MRSA
What
Is It
MRSA
is now an everyday
problem within healthcare organisations including those in the
community. For Infection Control teams it can be their biggest
challenge, particularly those in hospital, as it remains a significant
cause of hospital - acquired infection.
This article will describe
MRSA, its microbiology and
epidemiology, and how within the perioperative environment,
practitioners can adopt evidence based practices to minimise and
prevent the spread of MRSA to patients and colleagues.
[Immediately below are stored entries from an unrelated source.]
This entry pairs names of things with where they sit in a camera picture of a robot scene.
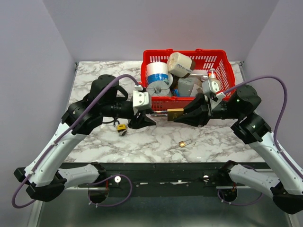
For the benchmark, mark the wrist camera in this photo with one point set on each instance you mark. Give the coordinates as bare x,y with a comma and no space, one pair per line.
141,101
210,88

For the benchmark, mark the silver can top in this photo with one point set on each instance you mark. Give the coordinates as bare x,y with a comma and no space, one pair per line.
204,78

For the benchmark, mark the grey roll front left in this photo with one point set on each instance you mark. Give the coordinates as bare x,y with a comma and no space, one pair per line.
159,88

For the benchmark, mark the beige wrapped paper roll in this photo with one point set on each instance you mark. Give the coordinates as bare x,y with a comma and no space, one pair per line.
180,65

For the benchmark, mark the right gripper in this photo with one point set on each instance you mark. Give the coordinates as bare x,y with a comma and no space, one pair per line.
199,111

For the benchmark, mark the large brass padlock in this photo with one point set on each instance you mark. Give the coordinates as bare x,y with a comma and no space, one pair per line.
173,114

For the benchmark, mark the grey roll centre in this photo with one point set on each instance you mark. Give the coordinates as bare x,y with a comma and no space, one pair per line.
185,86

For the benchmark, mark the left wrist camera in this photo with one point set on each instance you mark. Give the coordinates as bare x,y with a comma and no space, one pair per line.
141,101

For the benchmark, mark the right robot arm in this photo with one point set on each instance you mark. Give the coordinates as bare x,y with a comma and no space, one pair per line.
286,188

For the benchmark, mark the yellow black padlock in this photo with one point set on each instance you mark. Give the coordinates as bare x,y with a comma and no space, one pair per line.
120,127

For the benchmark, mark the white blue paper roll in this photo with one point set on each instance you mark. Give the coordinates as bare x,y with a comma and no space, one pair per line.
157,71

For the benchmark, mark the grey roll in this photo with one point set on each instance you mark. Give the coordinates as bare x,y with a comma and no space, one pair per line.
159,88
185,86

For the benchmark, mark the cream pump bottle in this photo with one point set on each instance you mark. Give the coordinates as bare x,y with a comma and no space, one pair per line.
212,76

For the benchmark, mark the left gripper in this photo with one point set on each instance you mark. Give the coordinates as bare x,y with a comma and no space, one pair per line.
143,121

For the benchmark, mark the blue Harry's box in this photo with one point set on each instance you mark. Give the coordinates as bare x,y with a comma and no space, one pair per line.
176,93

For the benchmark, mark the small brass padlock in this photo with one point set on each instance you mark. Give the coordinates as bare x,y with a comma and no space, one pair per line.
185,143

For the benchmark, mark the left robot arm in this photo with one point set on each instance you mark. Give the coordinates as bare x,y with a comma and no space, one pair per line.
119,97

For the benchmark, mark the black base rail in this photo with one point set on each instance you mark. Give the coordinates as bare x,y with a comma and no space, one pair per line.
165,179

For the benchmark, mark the red plastic basket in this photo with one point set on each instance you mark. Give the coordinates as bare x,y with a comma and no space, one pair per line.
204,60

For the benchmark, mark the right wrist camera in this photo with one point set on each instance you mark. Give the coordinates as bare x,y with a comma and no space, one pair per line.
210,88

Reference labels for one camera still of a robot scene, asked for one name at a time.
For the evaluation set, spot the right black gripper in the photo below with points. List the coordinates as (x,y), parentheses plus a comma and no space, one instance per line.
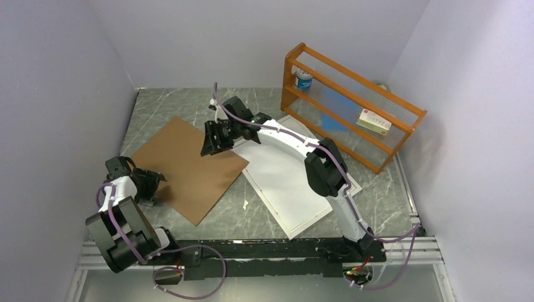
(213,145)

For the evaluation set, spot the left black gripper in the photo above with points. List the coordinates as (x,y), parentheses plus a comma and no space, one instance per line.
(153,180)

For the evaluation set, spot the brown backing board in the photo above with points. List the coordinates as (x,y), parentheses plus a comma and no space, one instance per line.
(194,183)

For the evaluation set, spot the red autumn photo print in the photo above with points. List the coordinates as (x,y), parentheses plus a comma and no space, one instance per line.
(281,182)

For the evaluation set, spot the white picture frame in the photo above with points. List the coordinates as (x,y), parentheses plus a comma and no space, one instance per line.
(290,135)

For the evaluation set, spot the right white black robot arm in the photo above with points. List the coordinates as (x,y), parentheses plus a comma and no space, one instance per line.
(325,168)

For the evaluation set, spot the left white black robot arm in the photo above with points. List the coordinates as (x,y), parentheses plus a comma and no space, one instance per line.
(120,230)

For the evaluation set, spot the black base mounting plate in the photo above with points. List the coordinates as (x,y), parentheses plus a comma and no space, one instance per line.
(327,257)

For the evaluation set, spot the blue white can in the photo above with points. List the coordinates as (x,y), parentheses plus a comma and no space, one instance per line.
(303,80)

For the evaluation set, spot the small cream red box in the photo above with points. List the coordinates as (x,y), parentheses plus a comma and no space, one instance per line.
(373,122)

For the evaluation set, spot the orange wooden shelf rack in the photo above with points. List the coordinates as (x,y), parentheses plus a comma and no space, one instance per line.
(333,103)

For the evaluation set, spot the tape roll behind shelf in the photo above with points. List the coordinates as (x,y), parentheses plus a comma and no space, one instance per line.
(382,85)

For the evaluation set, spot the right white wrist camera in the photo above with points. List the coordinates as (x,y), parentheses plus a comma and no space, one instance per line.
(213,105)

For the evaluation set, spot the aluminium rail frame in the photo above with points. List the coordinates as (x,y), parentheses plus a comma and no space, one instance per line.
(416,249)

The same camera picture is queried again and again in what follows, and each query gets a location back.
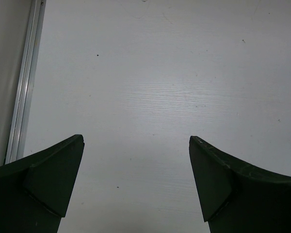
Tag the aluminium table frame rail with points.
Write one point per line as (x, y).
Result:
(21, 112)

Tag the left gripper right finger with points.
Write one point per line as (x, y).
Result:
(236, 196)

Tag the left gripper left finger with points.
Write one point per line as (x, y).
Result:
(35, 191)

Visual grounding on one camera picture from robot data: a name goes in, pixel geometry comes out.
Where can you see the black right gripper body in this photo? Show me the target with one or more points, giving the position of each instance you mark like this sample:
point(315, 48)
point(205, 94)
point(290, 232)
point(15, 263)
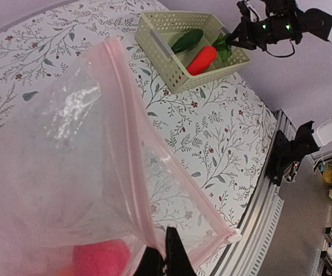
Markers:
point(251, 28)

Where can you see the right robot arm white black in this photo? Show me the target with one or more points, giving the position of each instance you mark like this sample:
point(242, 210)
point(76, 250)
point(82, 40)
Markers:
point(285, 21)

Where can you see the front aluminium rail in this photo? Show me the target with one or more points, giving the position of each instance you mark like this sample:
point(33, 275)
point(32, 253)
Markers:
point(257, 227)

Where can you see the floral pattern table mat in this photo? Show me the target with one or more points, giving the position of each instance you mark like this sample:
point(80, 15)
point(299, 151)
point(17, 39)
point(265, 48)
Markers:
point(220, 132)

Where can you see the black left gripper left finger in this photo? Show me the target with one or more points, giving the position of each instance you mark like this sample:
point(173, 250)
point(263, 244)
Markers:
point(151, 264)

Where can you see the red carrot toy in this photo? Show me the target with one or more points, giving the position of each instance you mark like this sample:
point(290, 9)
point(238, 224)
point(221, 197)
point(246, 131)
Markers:
point(202, 60)

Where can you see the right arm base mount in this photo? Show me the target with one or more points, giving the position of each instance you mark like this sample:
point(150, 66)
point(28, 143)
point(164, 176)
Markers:
point(281, 157)

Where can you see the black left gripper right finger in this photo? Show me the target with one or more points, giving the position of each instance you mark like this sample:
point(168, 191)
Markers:
point(177, 261)

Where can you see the green cucumber toy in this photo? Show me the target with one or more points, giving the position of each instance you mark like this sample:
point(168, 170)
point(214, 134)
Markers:
point(187, 41)

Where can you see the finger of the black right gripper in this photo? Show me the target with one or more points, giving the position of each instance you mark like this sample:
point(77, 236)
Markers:
point(238, 37)

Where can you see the beige perforated plastic basket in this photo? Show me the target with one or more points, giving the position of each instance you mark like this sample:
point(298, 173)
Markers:
point(159, 30)

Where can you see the red strawberry toy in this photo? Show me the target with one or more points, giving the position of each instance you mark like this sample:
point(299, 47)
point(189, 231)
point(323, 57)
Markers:
point(104, 258)

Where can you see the clear zip top bag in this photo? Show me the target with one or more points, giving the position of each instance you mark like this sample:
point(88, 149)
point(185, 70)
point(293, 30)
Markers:
point(82, 164)

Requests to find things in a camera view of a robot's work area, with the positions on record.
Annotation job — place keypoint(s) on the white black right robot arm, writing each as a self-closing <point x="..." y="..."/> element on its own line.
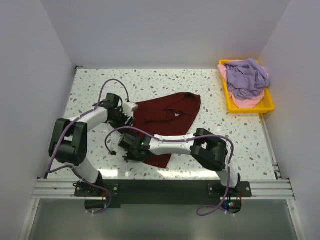
<point x="213" y="152"/>

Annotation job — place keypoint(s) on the dark red t shirt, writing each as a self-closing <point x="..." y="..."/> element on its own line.
<point x="171" y="115"/>

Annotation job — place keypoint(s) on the yellow plastic bin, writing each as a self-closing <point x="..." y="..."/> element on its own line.
<point x="264" y="106"/>

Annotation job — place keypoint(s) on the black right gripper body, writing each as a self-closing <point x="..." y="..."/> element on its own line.
<point x="132" y="154"/>

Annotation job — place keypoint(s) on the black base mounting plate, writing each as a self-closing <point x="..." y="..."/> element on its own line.
<point x="116" y="193"/>

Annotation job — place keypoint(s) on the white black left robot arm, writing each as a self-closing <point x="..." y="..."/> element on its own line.
<point x="69" y="142"/>

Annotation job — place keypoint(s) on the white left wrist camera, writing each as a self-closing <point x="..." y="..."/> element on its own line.
<point x="129" y="108"/>

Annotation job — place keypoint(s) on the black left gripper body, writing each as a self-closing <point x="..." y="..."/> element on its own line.
<point x="120" y="119"/>

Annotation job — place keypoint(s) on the aluminium extrusion rail frame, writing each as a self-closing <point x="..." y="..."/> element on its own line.
<point x="265" y="194"/>

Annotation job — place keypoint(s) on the lavender t shirt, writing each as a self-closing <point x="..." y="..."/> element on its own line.
<point x="246" y="79"/>

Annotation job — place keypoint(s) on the pink t shirt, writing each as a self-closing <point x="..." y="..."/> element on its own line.
<point x="242" y="104"/>

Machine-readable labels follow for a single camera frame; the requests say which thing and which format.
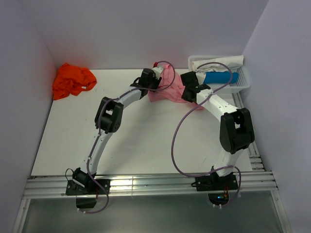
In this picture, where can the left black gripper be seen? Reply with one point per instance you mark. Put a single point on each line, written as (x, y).
(157, 83)

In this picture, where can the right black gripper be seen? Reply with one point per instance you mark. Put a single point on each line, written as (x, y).
(184, 96)

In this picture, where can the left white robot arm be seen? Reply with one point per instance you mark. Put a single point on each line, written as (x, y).
(108, 121)

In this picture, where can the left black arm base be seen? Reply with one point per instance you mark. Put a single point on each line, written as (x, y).
(84, 188)

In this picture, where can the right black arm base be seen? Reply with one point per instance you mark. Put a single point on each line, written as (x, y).
(214, 182)

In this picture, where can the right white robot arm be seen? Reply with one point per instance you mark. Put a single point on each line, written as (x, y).
(236, 128)

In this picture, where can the rolled blue t shirt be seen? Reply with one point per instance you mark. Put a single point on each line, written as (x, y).
(217, 77)

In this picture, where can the white plastic basket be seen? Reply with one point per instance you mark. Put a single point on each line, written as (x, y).
(235, 87)

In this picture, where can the rolled white t shirt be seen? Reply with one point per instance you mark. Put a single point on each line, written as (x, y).
(206, 63)

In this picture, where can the orange t shirt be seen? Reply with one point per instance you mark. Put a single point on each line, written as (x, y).
(72, 80)

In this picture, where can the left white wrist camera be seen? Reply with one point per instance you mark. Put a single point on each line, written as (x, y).
(157, 70)

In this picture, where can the aluminium rail frame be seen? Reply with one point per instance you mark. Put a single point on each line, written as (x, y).
(133, 185)

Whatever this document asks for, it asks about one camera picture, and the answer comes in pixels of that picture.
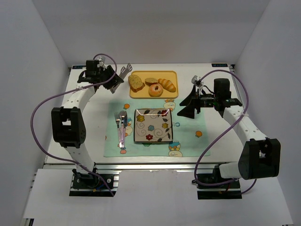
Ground aluminium front rail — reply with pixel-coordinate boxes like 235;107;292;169
43;161;267;171

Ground blue label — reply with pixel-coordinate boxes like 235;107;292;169
211;63;228;67
72;65;86;70

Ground pink handled fork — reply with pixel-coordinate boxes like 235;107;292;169
114;112;122;148

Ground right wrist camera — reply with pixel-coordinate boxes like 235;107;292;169
191;75;204;95

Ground floral square plate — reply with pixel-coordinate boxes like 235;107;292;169
134;108;173;143

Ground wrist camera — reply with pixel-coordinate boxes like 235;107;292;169
191;75;204;95
97;56;106;70

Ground right blue label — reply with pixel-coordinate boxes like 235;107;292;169
211;63;228;67

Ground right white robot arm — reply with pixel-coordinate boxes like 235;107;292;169
178;76;281;183

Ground small round bread slice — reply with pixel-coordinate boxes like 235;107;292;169
145;78;158;86

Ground golden croissant roll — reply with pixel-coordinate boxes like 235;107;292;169
158;79;176;92

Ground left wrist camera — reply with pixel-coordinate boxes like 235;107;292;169
97;56;106;70

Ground left blue label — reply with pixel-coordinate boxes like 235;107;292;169
72;65;86;70

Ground glazed bagel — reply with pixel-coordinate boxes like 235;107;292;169
149;84;163;97

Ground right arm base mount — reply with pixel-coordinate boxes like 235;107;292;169
191;168;242;200

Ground pink handled spoon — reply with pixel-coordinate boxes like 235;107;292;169
119;111;127;141

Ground mint cartoon placemat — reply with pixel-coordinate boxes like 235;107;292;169
104;99;209;157

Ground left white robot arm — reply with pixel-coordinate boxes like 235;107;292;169
51;60;124;174

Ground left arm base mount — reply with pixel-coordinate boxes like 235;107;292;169
69;168;118;197

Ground herb bread slice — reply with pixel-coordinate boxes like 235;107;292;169
128;74;145;92

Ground metal food tongs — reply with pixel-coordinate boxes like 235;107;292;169
110;63;133;94

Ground yellow plastic tray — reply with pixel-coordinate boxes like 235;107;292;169
129;71;179;99
The article will
also examine the wide variations in incidence within areas of Europe.
What
is MRSA?
S.
Aureus is a common pathogenic commensal bacterium found in warm, moist
areas of the body, particularly the nose, axilla and perineum.
Approximately 30% of the
population are colonised with
the bacterium – that is they carry S. Aureus but it does not cause them
harm and they do not require treatment. However, within the hospital
environment this means that potentially both patients and staff can act
as a reservoir and source for the spread of infection to susceptible
individuals.
Why
is MRSA dangerous?
MRSA
can only be treated with the glycopeptide group of antibiotics such as
vancomycin, which are expensive, can only be given intravenously and
are associated with renal impairment.
In 2002 the latest figures
from the PHLS revealed that MRSA
infection
rates have reached a plateau but that new strains of vancomycin
resistant S. Aureus (VRSA) are emerging. The first known case of VRSA
was reported in Japan in 1997 and although still rare in incidence it
must not be ignored.
The PHLS reported the first
case of intermediate
resistance to vancomycin in England and Wales in 2002. This development
is potentially hazardous with disastrous consequences as it reduces the
treatment options for those patients with MRSA.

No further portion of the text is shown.